◆ Work instruction: Pull each line holding "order" out of the entries below.

(Data records)
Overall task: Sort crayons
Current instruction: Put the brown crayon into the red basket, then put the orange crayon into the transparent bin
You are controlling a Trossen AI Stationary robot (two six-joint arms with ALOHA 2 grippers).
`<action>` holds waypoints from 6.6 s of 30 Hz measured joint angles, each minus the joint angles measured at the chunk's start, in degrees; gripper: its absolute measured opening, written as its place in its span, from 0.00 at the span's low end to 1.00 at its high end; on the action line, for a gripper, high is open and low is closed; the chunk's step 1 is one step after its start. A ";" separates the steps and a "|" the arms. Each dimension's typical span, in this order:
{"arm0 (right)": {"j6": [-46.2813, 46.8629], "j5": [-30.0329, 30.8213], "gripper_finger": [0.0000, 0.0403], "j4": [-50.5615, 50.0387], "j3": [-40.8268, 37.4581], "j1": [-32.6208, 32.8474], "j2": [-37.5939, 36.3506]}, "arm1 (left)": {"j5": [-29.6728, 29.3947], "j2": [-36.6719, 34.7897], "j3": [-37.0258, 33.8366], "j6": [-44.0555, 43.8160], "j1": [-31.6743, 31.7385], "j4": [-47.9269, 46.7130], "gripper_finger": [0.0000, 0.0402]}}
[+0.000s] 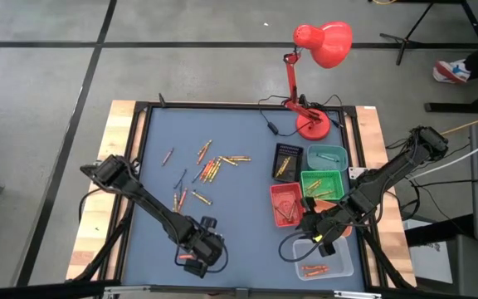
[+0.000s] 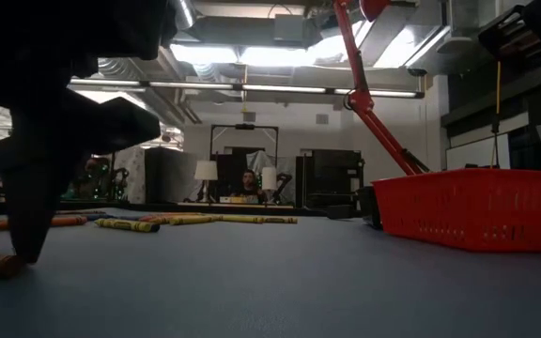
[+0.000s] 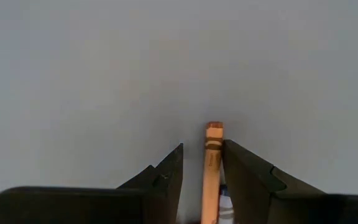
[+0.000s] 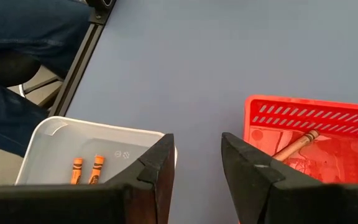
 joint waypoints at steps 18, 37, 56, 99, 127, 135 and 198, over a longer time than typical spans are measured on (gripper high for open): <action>0.00 0.02 0.33 0.28 0.00 0.00 0.00 | -6.61 0.41 0.06 0.05 1.53 0.79 0.01; 0.00 0.02 0.33 0.26 0.00 -0.02 0.00 | -14.21 0.60 -0.05 16.97 12.66 39.43 0.02; 0.00 0.02 0.33 0.26 0.00 -0.01 0.00 | -9.61 0.50 -0.02 18.93 25.16 71.34 0.02; -0.02 0.02 0.33 0.98 0.02 -0.01 0.02 | -1.05 6.42 0.30 15.88 22.77 66.48 0.22; -0.02 0.00 0.33 1.40 0.02 -0.02 0.02 | 3.15 -9.67 0.18 -21.36 -10.81 -12.98 0.22; -0.02 0.00 0.33 3.56 0.02 -0.02 0.02 | 1.14 -9.65 -4.57 -28.47 -12.43 -12.08 0.22; -21.49 14.40 0.33 53.39 0.02 0.00 14.25 | 1.57 -5.67 -9.34 -27.10 -11.85 0.76 0.20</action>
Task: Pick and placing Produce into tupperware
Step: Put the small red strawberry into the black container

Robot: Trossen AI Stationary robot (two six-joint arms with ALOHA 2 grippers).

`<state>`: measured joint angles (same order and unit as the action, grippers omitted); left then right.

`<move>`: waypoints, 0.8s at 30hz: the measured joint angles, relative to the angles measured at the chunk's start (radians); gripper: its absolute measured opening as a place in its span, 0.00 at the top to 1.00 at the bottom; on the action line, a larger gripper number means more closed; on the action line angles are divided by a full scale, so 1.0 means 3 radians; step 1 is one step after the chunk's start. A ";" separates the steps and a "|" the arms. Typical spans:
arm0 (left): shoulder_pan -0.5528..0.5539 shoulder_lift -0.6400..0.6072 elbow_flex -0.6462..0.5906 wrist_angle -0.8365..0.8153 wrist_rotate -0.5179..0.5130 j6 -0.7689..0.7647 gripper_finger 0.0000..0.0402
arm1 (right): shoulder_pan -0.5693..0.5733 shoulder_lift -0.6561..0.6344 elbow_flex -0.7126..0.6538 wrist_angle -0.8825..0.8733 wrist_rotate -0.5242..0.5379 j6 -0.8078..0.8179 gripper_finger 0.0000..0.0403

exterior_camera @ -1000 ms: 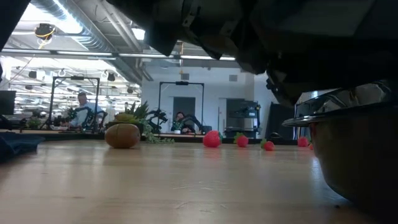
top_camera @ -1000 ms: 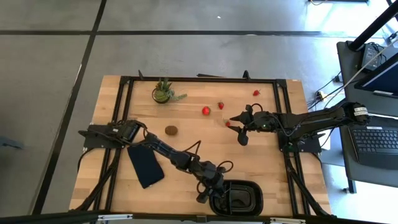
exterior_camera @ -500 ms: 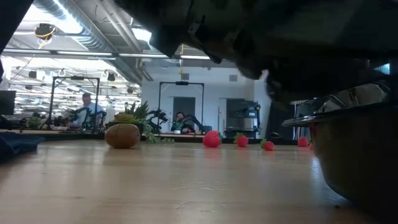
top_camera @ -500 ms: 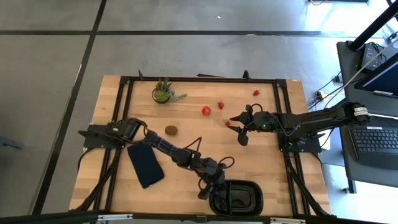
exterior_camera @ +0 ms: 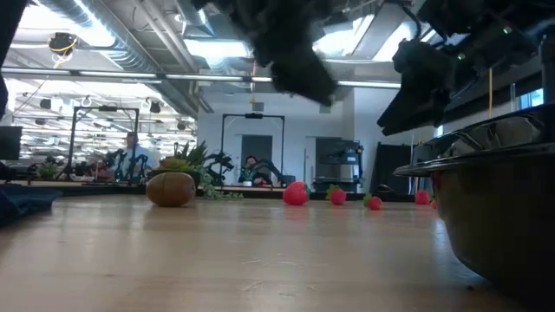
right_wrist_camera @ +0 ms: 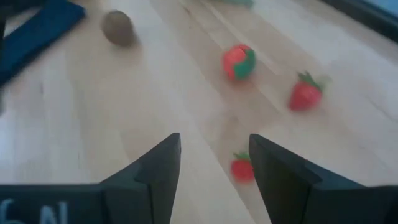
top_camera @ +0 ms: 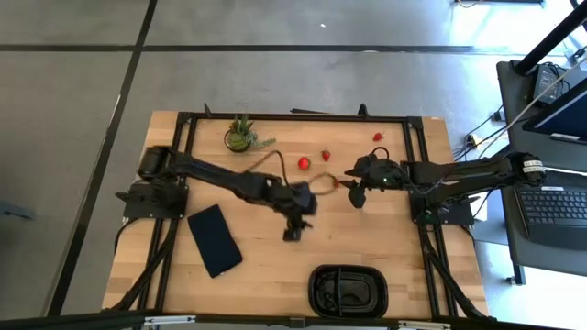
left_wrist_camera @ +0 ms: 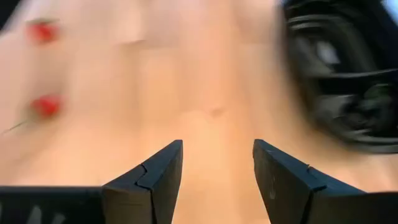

◆ Solved exercise:
`<action>` holds waypoints from 6.6 s of 30 Hz measured joint angles, each minus the joint angles measured at the chunk's start, in degrees; gripper: its absolute measured opening, written as its place in its span, from 0.00 at the span's low end to 1.00 at its high end; on the action line, for a gripper, high is open and low is closed; the chunk's step 1 is one step after its start. A ";" separates the steps and a "|" the arms. Each dimension's typical span, in this order:
`<state>`: measured joint angles (same order and unit as the action, grippers omitted); left then right.

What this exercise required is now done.